■ **Task details**
Every record is to be returned as written, with no omissions.
========================================================================
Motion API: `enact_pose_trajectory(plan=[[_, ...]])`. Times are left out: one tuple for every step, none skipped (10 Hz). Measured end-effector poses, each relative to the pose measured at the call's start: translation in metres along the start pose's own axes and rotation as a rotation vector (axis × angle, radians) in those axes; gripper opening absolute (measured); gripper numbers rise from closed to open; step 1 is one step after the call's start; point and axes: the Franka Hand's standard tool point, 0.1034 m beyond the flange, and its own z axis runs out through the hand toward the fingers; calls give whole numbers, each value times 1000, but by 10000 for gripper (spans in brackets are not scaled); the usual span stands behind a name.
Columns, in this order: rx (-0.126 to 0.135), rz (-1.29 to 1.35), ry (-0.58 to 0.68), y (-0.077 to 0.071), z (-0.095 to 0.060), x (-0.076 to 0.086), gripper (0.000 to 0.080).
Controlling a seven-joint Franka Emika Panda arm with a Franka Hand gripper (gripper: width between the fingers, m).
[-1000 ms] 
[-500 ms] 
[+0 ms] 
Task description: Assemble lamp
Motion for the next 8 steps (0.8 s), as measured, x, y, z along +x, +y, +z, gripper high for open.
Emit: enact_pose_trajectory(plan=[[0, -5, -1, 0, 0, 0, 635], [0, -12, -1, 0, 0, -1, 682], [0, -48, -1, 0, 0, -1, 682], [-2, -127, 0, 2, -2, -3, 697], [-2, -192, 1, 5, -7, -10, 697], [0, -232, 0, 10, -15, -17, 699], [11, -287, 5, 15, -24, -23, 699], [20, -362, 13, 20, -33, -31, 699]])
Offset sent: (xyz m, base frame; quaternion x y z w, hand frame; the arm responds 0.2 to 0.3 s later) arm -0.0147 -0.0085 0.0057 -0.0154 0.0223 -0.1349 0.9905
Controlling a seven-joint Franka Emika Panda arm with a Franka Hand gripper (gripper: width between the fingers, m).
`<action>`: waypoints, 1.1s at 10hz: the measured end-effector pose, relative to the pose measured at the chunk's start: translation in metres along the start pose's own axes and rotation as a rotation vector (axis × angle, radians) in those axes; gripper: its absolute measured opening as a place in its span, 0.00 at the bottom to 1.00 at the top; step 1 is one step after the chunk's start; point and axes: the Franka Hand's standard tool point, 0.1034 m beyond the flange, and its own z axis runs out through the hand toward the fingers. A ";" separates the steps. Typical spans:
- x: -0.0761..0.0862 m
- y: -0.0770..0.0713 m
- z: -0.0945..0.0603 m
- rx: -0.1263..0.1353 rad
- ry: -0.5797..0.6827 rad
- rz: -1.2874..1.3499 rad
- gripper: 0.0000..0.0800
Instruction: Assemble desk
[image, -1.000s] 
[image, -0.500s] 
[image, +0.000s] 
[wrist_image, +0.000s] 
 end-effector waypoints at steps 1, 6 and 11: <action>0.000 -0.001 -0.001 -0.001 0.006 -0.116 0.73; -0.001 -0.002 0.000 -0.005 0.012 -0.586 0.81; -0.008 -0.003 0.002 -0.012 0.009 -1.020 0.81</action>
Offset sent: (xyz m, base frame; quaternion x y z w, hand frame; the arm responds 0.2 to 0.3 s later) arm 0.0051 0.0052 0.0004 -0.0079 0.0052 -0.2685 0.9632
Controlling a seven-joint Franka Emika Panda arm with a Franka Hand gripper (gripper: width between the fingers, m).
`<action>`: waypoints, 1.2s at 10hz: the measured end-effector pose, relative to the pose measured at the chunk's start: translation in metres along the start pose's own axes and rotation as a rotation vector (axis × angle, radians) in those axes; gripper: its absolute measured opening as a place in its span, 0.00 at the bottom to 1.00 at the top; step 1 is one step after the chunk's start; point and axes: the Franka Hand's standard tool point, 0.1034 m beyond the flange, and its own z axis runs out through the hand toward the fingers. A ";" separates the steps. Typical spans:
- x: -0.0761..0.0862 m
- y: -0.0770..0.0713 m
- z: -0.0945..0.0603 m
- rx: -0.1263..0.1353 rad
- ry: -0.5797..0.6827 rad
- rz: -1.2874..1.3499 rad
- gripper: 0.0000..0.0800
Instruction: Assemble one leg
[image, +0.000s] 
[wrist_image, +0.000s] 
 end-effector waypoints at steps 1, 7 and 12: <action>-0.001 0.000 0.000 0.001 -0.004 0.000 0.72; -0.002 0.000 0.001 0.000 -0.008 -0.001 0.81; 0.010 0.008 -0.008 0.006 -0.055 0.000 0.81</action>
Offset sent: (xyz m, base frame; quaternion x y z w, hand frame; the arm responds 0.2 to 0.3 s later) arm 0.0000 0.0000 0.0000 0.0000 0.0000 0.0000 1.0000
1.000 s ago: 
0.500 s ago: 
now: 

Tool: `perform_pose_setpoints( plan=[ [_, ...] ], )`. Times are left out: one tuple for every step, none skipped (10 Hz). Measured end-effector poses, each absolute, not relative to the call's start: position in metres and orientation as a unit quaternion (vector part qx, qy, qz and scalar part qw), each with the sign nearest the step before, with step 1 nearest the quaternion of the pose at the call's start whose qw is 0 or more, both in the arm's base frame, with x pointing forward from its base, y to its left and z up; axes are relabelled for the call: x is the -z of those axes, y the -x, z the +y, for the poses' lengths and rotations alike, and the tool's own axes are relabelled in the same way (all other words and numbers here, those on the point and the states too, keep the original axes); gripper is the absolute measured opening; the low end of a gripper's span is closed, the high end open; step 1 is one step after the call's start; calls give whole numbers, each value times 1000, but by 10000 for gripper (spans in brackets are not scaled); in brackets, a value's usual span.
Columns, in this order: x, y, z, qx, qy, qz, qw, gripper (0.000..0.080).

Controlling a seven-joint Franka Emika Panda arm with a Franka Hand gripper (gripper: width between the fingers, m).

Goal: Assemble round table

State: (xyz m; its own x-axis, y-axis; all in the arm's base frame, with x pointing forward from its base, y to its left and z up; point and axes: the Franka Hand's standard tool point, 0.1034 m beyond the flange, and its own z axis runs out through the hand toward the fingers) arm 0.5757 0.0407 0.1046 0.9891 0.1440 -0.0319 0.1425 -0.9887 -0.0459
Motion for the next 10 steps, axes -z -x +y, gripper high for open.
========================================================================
■ **Task response**
Motion API: `enact_pose_trajectory(plan=[[_, ...]])`. Times are left out: one tuple for every step, none skipped (10 Hz). Measured end-effector poses, each relative to the pose measured at the call's start: translation in metres along the start pose's own axes and rotation as a rotation vector (axis × angle, radians) in those axes; gripper opening absolute (measured); gripper numbers rise from closed to open; step 1 is one step after the call's start; point and axes: the Franka Hand's standard tool point, 0.1034 m beyond the flange, and its own z axis runs out through the hand toward the fingers; calls give whole numbers, each value times 1000, but by 10000 for gripper (spans in brackets are not scaled); the usual span stands behind a name.
Columns, in this order: rx (-0.126 to 0.135), rz (-1.29 to 1.35), ry (-0.58 to 0.68), y (-0.077 to 0.071), z (-0.095 to 0.060), x (-0.076 to 0.086), gripper (0.000 to 0.080).
Controlling a seven-joint Franka Emika Panda arm with a Franka Hand gripper (gripper: width between the fingers, m).
[-1000 ms] 
[-500 ms] 
[+0 ms] 
Task description: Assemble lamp
Motion for the next 8 steps (0.8 s), as measured, x, y, z along +x, +y, +z, gripper high for open.
Emit: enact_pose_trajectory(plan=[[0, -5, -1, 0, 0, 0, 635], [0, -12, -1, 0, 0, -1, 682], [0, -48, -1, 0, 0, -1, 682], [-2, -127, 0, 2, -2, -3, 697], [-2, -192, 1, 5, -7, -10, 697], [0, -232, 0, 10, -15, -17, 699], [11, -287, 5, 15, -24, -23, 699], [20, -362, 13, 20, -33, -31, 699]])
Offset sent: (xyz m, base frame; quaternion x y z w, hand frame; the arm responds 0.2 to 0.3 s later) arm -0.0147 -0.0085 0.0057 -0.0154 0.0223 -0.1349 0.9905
Controlling a seven-joint Franka Emika Panda arm with a Franka Hand gripper (gripper: width between the fingers, m).
`<action>`: waypoints, 1.1s at 10hz: the measured end-effector pose, relative to the pose measured at the chunk's start: translation in metres along the start pose's own axes and rotation as a rotation vector (axis × angle, radians) in those axes; gripper: its absolute measured opening as a place in its span, 0.00 at the bottom to 1.00 at the top; step 1 is one step after the chunk's start; point and axes: the Franka Hand's standard tool point, 0.1034 m beyond the flange, and its own z axis runs out through the hand toward the fingers. A ";" separates the steps. Typical spans:
- x: -0.0761..0.0862 m
- y: -0.0770..0.0713 m
- z: -0.0945..0.0603 m
- rx: -0.1263..0.1353 rad
- ry: -0.5797..0.6827 rad
- rz: -1.2874..1.3499 rad
- gripper: 0.0000..0.0800
Instruction: Assemble desk
[image, -1.000s] 
[image, -0.500s] 
[image, +0.000s] 
[wrist_image, +0.000s] 
 end-effector waypoints at steps 1, 6 and 11: <action>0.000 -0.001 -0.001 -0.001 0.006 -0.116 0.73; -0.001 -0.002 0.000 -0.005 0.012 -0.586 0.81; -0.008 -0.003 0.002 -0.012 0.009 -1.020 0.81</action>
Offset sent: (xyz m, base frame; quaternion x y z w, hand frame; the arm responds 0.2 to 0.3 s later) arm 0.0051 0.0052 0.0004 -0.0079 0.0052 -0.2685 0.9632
Controlling a seven-joint Franka Emika Panda arm with a Franka Hand gripper (gripper: width between the fingers, m).
`<action>`: waypoints, 1.2s at 10hz: the measured end-effector pose, relative to the pose measured at the chunk's start: translation in metres along the start pose's own axes and rotation as a rotation vector (axis × angle, radians) in those axes; gripper: its absolute measured opening as a place in its span, 0.00 at the bottom to 1.00 at the top; step 1 is one step after the chunk's start; point and axes: the Franka Hand's standard tool point, 0.1034 m beyond the flange, and its own z axis runs out through the hand toward the fingers. A ";" separates the steps. Typical spans:
- x: -0.0761..0.0862 m
- y: -0.0770..0.0713 m
- z: -0.0945..0.0603 m
- rx: -0.1263..0.1353 rad
- ry: -0.5797..0.6827 rad
- rz: -1.2874..1.3499 rad
- gripper: 0.0000..0.0800
Instruction: Assemble one leg
[image, +0.000s] 
[wrist_image, +0.000s] 
 end-effector waypoints at steps 1, 7 and 12: <action>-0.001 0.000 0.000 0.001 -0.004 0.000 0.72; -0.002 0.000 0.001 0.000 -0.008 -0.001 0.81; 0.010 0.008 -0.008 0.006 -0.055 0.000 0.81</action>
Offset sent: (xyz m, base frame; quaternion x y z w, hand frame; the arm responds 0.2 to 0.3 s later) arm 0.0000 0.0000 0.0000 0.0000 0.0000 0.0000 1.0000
1.000 s ago: 
0.500 s ago: 
now: 

Tool: `perform_pose_setpoints( plan=[ [_, ...] ], )`. Times are left out: one tuple for every step, none skipped (10 Hz). Measured end-effector poses, each absolute, not relative to the call's start: position in metres and orientation as a unit quaternion (vector part qx, qy, qz and scalar part qw), each with the sign nearest the step before, with step 1 nearest the quaternion of the pose at the call's start whose qw is 0 or more, both in the arm's base frame, with x pointing forward from its base, y to its left and z up; axes are relabelled for the call: x is the -z of those axes, y the -x, z the +y, for the poses' lengths and rotations alike, and the tool's own axes are relabelled in the same way (all other words and numbers here, those on the point and the states too, keep the original axes); gripper is the absolute measured opening; the low end of a gripper's span is closed, the high end open; step 1 is one step after the call's start; calls give whole numbers, each value times 1000, but by 10000 for gripper (spans in brackets are not scaled); in brackets, a value's usual span.
Columns, in this order: x, y, z, qx, qy, qz, qw, gripper (0.000..0.080).

Controlling a seven-joint Franka Emika Panda arm with a Franka Hand gripper (gripper: width between the fingers, m).

Goal: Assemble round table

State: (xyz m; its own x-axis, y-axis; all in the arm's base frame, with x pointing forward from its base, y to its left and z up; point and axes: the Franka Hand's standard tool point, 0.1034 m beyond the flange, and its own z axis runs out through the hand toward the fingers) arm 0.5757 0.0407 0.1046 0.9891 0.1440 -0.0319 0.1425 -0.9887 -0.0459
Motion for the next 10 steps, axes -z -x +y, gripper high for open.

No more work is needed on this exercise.